While there are obvious parallels between those cases and the marriage equality cases, the big difference is that the present Supreme Court has not simply sat back and waited for State legislatures to pass laws indicating that the majority of States now favour marriage equality. Instead, it has waited for courts to strike down laws indicating the contrary – and it has helped to facilitate that process through its denial of standing in Hollingsworth and, more particularly, its denial of cert last October. Had cert been granted in October, the issue would have come before the Supreme Court at a time when marriage equality would have been a reality in just 18 States. The increase (of almost 100%) to 35 came about entirely because of the decision to deny cert at that point and the domino effect created by the preservation of Circuit Court rulings and widespread strategic litigation. A harsh critic might say that the Supreme Court has been discreetly massaging the figures in advance of an ultimate decision in 2015. It has not just waited for the numbers to favour a pro-marriage equality decision; it has indirectly helped to make those numbers look the way that they do.

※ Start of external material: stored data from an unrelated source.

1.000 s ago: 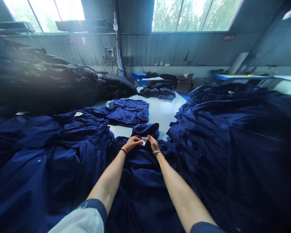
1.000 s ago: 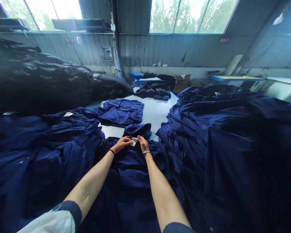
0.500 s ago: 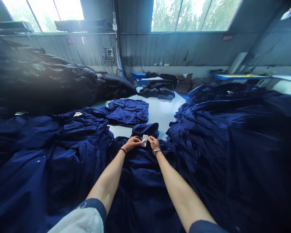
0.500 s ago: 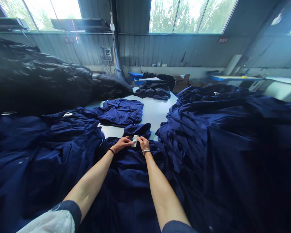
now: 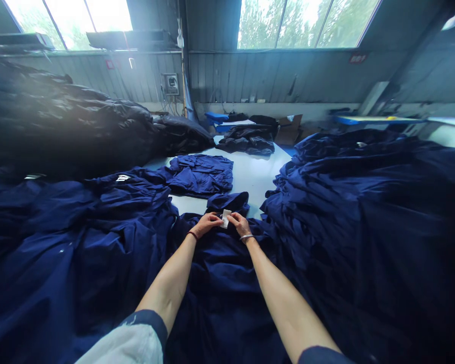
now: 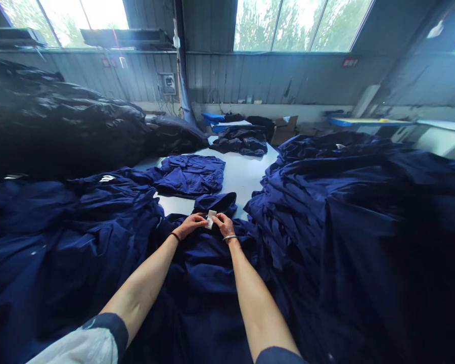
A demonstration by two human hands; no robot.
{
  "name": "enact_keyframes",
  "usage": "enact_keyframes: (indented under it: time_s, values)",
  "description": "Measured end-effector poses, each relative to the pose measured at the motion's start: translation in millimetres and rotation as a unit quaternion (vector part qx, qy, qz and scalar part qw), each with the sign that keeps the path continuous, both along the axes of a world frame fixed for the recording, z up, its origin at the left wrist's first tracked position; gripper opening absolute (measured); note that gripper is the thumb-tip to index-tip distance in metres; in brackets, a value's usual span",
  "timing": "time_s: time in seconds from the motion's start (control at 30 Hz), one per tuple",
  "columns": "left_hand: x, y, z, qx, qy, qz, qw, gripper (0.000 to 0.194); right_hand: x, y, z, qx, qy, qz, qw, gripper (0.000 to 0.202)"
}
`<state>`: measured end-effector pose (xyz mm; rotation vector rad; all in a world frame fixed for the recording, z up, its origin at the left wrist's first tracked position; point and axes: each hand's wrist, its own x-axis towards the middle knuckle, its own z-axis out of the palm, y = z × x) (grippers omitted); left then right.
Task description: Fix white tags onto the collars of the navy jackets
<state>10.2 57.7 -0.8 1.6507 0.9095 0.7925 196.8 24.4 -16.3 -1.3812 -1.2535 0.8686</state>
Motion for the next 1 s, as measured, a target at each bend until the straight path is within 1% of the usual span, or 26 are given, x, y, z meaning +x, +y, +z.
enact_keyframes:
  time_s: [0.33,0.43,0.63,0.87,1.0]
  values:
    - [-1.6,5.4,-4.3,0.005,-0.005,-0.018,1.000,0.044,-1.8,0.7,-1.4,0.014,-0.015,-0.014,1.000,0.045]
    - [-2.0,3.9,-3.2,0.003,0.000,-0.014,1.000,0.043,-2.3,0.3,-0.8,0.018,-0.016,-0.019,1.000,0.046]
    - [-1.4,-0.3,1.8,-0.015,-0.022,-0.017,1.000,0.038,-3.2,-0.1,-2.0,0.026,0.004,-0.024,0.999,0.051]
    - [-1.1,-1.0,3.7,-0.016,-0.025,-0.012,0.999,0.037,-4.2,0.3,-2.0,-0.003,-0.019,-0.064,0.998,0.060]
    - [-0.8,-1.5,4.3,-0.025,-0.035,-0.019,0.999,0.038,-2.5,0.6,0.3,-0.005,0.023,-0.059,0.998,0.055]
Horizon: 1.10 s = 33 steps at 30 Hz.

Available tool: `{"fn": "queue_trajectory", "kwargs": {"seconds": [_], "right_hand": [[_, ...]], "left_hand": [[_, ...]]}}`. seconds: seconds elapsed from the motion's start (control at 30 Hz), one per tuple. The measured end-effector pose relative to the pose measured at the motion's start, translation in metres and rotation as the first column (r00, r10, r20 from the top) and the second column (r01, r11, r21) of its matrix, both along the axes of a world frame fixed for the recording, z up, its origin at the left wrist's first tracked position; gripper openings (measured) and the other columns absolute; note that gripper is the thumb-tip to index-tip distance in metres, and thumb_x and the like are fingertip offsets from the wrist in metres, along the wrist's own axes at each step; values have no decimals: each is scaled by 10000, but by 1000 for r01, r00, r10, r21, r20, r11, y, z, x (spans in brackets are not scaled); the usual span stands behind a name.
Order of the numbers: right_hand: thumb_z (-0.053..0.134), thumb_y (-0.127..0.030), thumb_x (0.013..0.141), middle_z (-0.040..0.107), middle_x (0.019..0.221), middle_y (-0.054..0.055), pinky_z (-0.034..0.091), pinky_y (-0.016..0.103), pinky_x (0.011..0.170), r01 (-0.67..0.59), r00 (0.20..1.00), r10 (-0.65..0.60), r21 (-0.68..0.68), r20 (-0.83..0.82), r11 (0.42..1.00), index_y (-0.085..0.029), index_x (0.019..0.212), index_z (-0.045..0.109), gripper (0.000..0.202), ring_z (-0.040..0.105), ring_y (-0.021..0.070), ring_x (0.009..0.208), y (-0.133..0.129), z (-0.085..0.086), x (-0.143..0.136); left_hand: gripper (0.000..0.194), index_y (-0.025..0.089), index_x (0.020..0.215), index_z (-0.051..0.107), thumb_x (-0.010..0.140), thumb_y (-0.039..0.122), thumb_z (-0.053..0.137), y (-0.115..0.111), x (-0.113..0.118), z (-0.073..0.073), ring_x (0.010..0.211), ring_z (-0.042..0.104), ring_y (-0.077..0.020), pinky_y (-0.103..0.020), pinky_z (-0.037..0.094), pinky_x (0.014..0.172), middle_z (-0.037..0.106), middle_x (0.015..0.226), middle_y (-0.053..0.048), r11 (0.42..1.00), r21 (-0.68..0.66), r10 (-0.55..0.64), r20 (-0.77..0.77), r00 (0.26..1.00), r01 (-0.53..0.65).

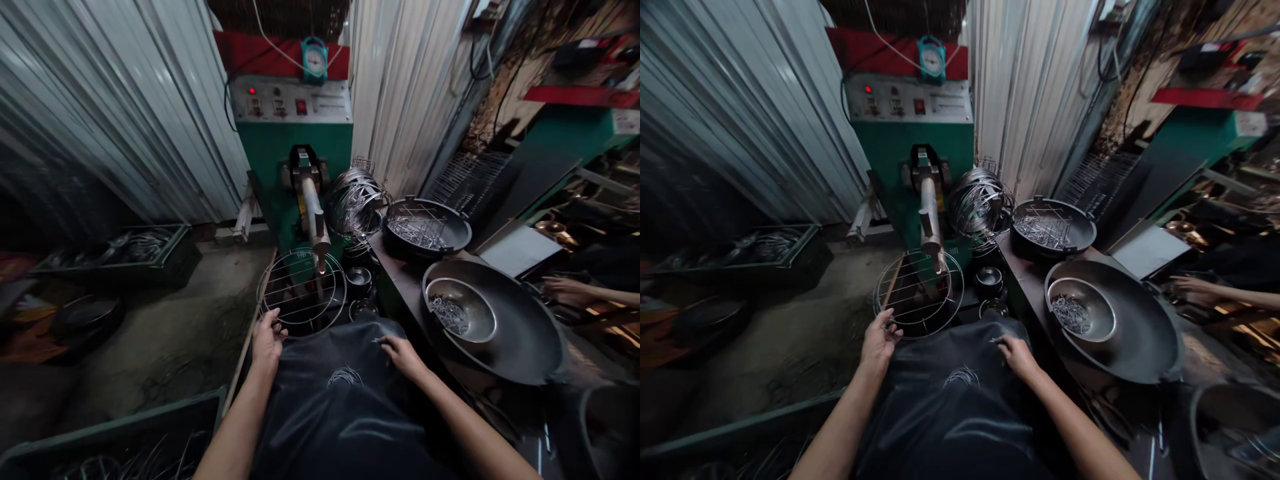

Whether any of this will be seen to matter depends on whether the Supreme Court chooses to make an explicit issue of “objective indicia of consensus” in its ruling. It did so in the death penalty cases, but this approach is fairly well established in Eighth Amendment case law assessing “evolving standards of decency” with respect to what society regards as “cruel and unusual punishment”. It is less common in Fourteenth Amendment case law, although it did feature in Lawrence, which of course was another gay rights case. However, those cases involved overruling a previous Supreme Court decision to the contrary, and so the Court may have felt compelled to explain what had changed in the meantime.
Here, like in Loving v Virginia, there is no previous decision to overrule; the only thing the Court is changing is its mind on is whether the issue is ripe for a final determination. Thus, while the number of States with laws in favour of or opposed to marriage equality is likely to be something that features prominently in the Justices’ thinking, it may not feature at all in their judgment, which (again like in Loving v Virginia) may focus entirely on the Fourteenth Amendment, standards of review and associated matters.